Excerpts from a dataset

=== Begin Enclosure ===

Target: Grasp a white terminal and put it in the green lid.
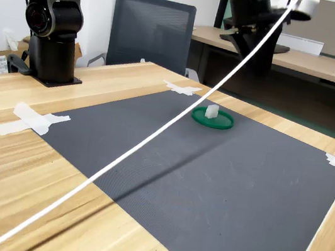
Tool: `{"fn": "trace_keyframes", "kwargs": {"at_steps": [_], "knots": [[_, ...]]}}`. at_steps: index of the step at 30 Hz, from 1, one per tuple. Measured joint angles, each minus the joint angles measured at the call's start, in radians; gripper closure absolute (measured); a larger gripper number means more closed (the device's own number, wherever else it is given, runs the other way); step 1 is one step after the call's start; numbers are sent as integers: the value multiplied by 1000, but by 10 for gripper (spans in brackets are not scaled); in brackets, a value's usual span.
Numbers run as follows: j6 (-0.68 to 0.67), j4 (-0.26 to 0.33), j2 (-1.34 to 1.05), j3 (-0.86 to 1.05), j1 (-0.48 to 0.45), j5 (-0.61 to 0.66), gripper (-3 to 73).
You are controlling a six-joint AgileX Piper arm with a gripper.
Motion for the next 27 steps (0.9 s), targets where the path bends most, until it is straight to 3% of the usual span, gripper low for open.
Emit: {"fn": "trace_keyframes", "kwargs": {"at_steps": [4,14,21,27], "knots": [[-28,38,-76,14,-124,-14,702],[-116,73,-286,218,-375,-16,722],[-120,127,-467,382,-432,-119,722],[-61,219,-620,575,-435,-368,722]]}}
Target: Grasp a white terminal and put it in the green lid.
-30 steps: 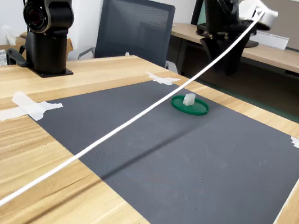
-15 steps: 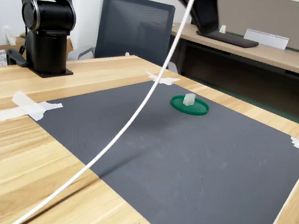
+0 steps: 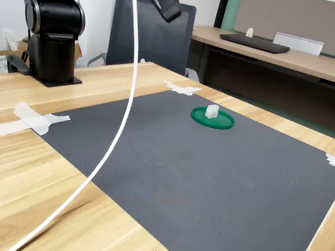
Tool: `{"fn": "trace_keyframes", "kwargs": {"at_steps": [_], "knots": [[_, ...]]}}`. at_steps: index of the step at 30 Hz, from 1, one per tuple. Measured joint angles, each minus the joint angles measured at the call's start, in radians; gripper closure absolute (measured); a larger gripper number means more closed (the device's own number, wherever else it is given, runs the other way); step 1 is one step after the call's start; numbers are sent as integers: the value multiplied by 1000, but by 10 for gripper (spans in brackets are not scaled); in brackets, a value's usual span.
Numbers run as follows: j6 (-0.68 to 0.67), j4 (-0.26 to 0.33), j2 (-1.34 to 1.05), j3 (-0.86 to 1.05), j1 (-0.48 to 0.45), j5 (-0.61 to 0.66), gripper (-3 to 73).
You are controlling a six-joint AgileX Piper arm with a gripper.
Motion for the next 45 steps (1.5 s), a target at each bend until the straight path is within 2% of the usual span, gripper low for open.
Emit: {"fn": "trace_keyframes", "kwargs": {"at_steps": [5,12,31,45], "knots": [[90,59,-162,159,0,-158,722],[127,135,-367,338,0,-186,723],[132,167,-744,608,0,-170,723],[132,167,-813,625,0,-164,723]]}}
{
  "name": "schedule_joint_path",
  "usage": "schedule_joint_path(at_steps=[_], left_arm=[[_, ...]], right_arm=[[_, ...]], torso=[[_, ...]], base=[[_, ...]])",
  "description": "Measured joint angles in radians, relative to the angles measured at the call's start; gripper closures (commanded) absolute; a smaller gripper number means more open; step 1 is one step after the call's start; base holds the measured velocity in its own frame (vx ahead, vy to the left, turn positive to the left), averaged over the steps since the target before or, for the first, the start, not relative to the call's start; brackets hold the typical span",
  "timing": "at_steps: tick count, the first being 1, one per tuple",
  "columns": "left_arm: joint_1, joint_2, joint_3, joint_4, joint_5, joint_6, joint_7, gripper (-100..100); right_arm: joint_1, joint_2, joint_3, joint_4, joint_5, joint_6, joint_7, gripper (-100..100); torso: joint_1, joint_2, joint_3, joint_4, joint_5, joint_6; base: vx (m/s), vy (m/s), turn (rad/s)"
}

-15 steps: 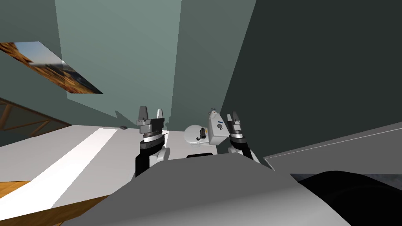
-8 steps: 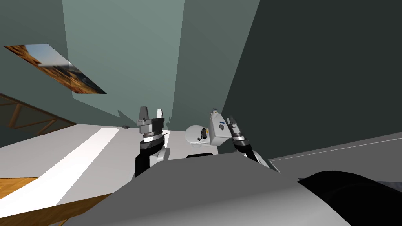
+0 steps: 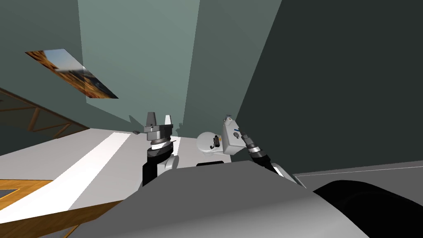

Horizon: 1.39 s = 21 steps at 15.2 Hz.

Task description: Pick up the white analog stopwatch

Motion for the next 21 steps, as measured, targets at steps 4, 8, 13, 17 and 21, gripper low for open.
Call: schedule_joint_path(at_steps=[4,8,13,17,21], left_arm=[[0.000,0.000,0.000,0.000,0.000,0.000,0.000,0],[0.000,0.000,0.000,0.000,0.000,0.000,0.000,0],[0.000,0.000,0.000,0.000,0.000,0.000,0.000,0],[0.000,0.000,0.000,0.000,0.000,0.000,0.000,0],[0.000,0.000,0.000,0.000,0.000,0.000,0.000,0]], right_arm=[[0.055,-0.081,-0.023,0.035,0.022,0.038,0.007,-100],[0.101,-0.155,-0.041,0.065,0.039,0.075,0.012,-100],[0.170,-0.245,-0.071,0.101,0.050,0.114,0.014,-100],[0.212,-0.314,-0.082,0.141,0.061,0.147,0.019,-100],[0.267,-0.393,-0.109,0.172,0.061,0.180,0.014,-100]], torso=[[0.001,-0.001,0.000,0.000,0.000,0.000],[0.000,0.000,0.000,0.000,0.000,0.000],[0.000,0.000,0.000,0.000,0.000,0.000],[0.001,-0.001,0.000,0.000,0.000,0.000],[0.000,-0.001,0.000,0.000,0.000,0.000]], base=[[0.036,0.056,0.080],[0.031,0.040,0.078],[0.034,0.038,0.096],[0.036,0.045,0.094],[0.037,0.037,0.109]])
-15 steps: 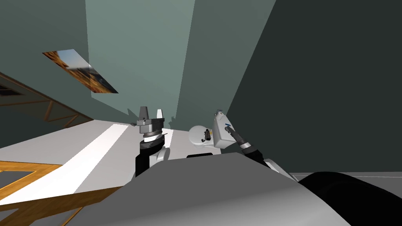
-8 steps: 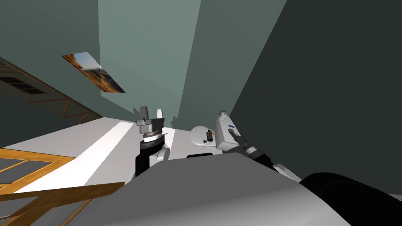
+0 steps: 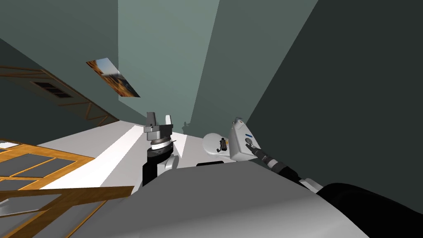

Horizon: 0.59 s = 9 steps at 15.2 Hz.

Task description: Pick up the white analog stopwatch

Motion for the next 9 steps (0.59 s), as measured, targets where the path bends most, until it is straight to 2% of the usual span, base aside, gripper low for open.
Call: schedule_joint_path(at_steps=[2,9], left_arm=[[0.000,0.000,0.000,0.000,0.000,0.000,0.000,0],[0.000,0.000,0.000,0.000,0.000,0.000,0.000,0]], right_arm=[[0.020,-0.035,-0.004,0.013,0.003,0.022,0.001,-100],[0.104,-0.173,-0.027,0.112,-0.002,0.073,0.000,-100]], torso=[[0.000,-0.001,0.000,0.000,0.000,0.000],[0.000,-0.001,-0.001,0.000,0.000,0.000]], base=[[0.045,0.036,0.100],[0.046,0.038,0.148]])
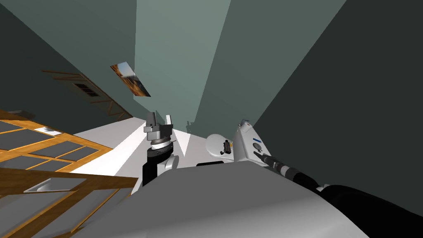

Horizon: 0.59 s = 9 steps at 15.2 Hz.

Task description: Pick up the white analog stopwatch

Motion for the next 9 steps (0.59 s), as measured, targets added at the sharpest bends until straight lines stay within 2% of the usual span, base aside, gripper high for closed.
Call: schedule_joint_path(at_steps=[2,3,5,7,9], left_arm=[[0.000,0.000,0.000,0.000,0.000,0.000,0.000,0],[0.000,0.000,0.000,0.000,0.000,0.000,0.000,0],[0.000,0.000,0.000,0.000,0.000,0.000,0.000,0],[0.000,0.000,0.000,0.000,0.000,0.000,0.000,0],[0.000,0.000,0.000,0.000,0.000,0.000,0.000,0]], right_arm=[[0.037,-0.033,-0.015,0.014,-0.004,0.010,0.001,-100],[0.041,-0.049,-0.015,0.023,-0.006,0.016,0.000,-100],[0.054,-0.090,-0.013,0.041,-0.011,0.044,-0.004,-100],[0.091,-0.135,-0.025,0.060,-0.020,0.066,-0.007,-100],[0.111,-0.166,-0.028,0.084,-0.027,0.079,-0.007,-100]], torso=[[0.000,0.000,0.000,0.000,0.000,0.000],[-0.001,0.000,0.000,0.000,0.000,0.000],[0.000,0.000,0.000,0.000,0.000,0.000],[0.000,-0.001,0.000,0.000,0.000,0.000],[-0.001,0.000,0.000,0.000,0.000,0.001]], base=[[0.045,0.023,0.099],[0.034,0.030,0.085],[0.049,0.041,0.189],[0.060,0.030,0.203],[0.011,0.007,0.036]])
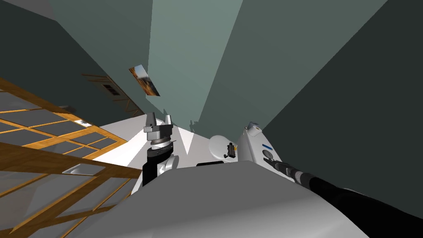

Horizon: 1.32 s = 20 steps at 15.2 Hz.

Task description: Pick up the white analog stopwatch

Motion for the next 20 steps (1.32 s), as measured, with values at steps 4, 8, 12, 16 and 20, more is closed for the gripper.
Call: schedule_joint_path(at_steps=[4,8,12,16,20], left_arm=[[0.000,0.000,0.000,0.000,0.000,0.000,0.000,0],[0.000,0.000,0.000,0.000,0.000,0.000,0.000,0],[0.000,0.000,0.000,0.000,0.000,0.000,0.000,0],[0.000,0.000,0.000,0.000,0.000,0.000,0.000,0],[0.000,0.000,0.000,0.000,0.000,0.000,0.000,0]], right_arm=[[0.034,-0.061,-0.008,0.033,-0.019,0.028,-0.009,-100],[0.019,-0.075,0.005,0.078,-0.030,0.029,-0.015,-100],[-0.018,-0.074,0.027,0.150,-0.045,0.008,-0.026,-100],[-0.069,-0.070,0.060,0.234,-0.061,-0.012,-0.039,-100],[-0.078,-0.072,0.065,0.250,-0.065,-0.019,-0.043,100]], torso=[[-0.003,0.004,0.003,0.001,-0.001,0.000],[-0.001,0.006,0.004,0.002,-0.001,0.000],[0.002,0.008,0.005,0.002,0.000,0.000],[0.001,0.008,0.005,0.002,-0.001,-0.001],[-0.004,0.004,0.002,0.001,-0.002,0.000]], base=[[-0.016,-0.022,0.064],[-0.033,0.013,0.130],[-0.053,0.052,0.181],[-0.055,0.044,0.159],[-0.009,0.008,0.010]])
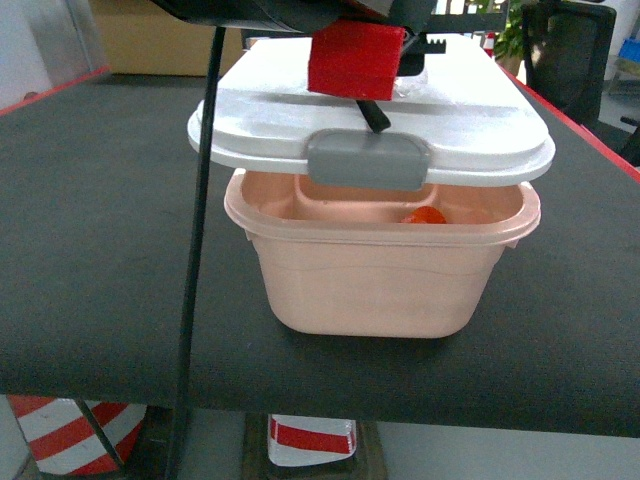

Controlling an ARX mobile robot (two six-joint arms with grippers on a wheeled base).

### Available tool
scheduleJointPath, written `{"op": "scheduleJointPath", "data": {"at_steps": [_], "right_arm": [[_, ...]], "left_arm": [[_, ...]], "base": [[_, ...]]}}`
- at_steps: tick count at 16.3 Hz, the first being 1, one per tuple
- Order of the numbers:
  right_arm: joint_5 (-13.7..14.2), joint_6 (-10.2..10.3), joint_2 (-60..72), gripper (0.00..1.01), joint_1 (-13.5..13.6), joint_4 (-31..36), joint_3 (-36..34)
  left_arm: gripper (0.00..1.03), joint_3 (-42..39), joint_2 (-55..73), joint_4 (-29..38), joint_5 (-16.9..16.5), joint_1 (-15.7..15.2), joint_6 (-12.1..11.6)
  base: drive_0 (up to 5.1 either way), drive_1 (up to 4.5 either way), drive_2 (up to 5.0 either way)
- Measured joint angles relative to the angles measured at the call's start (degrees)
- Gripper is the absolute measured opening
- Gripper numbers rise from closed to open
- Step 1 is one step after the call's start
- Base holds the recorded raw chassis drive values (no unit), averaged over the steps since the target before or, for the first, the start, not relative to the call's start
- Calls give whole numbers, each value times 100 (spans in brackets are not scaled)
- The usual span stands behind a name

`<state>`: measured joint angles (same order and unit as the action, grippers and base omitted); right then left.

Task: Pick capacitor and pack into box

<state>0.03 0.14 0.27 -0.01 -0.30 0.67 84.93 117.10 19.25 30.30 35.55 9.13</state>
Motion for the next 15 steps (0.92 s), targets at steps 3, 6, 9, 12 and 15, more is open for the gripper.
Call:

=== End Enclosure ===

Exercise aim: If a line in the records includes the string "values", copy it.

Exercise solution:
Motion for the next 20 steps (1.32 s), as measured, with values at steps 4, 8, 12, 16 and 20, more is closed for the gripper.
- Base holds the recorded raw chassis drive values (no unit), averaged over the steps since the target before or, for the first, the start, not relative to the call's start

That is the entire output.